- Opening Delimiter -

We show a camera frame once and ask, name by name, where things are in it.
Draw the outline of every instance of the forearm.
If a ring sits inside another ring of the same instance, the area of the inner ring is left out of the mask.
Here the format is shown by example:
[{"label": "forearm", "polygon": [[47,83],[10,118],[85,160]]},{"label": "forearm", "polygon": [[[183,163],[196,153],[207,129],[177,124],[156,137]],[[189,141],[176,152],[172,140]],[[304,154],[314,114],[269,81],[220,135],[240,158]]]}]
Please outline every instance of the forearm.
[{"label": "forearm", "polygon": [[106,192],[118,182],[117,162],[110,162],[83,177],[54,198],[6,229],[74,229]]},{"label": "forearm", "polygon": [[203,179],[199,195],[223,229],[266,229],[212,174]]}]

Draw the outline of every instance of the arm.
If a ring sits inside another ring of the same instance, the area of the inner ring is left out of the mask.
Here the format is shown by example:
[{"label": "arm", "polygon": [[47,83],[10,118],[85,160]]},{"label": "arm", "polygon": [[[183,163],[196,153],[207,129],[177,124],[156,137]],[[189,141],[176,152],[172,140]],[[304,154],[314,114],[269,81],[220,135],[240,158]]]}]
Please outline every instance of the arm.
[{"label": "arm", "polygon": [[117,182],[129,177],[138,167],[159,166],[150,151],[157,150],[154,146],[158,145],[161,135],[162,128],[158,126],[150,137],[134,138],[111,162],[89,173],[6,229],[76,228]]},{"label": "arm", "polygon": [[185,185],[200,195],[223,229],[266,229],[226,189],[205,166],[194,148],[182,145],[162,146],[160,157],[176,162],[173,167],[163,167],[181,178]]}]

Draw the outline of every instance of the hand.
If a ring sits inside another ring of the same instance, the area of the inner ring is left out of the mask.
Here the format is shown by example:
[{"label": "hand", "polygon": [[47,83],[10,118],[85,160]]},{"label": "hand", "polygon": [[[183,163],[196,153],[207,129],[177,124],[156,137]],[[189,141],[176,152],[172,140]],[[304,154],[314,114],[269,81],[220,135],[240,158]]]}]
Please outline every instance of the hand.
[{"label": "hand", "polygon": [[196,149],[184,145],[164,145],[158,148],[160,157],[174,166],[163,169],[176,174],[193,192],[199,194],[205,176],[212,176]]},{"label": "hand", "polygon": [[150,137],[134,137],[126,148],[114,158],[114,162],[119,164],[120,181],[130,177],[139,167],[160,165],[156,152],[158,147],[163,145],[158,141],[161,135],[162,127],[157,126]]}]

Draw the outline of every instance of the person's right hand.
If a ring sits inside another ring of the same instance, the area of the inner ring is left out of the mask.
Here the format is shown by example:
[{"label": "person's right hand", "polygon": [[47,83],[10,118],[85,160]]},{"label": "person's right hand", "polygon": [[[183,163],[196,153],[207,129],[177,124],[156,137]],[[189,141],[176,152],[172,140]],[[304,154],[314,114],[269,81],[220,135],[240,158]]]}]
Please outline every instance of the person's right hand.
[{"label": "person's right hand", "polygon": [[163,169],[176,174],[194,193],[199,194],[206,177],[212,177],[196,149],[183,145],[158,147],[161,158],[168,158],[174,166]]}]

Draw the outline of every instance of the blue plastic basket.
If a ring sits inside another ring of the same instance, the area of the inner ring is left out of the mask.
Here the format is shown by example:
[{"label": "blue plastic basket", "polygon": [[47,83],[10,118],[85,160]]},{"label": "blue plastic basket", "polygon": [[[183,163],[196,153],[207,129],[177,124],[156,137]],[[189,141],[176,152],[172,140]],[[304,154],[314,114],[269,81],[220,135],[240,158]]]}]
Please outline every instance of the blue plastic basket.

- Closing Delimiter -

Retype every line up to and including the one that contains "Draw the outline of every instance of the arm.", beginning at the first line of the records, with no edits.

* Solution for this task *
We show a camera frame once and ask, name by name, where things are in it.
Draw the outline of every instance of the forearm.
If a ring sits inside another ring of the same instance, the area of the inner ring is left out of the mask.
Here the format is shown by example:
[{"label": "forearm", "polygon": [[47,83],[10,118],[85,160]]},{"label": "forearm", "polygon": [[[183,163],[196,153],[207,129],[177,124],[156,137]],[[189,141],[176,152],[172,140]],[[304,154],[314,114],[269,81],[220,135],[240,158]]]}]
Please outline every instance of the forearm.
[{"label": "forearm", "polygon": [[106,192],[118,182],[117,162],[110,162],[83,177],[54,198],[6,229],[74,229]]},{"label": "forearm", "polygon": [[203,179],[199,195],[223,229],[266,229],[212,174]]}]

Draw the outline of every instance of the arm.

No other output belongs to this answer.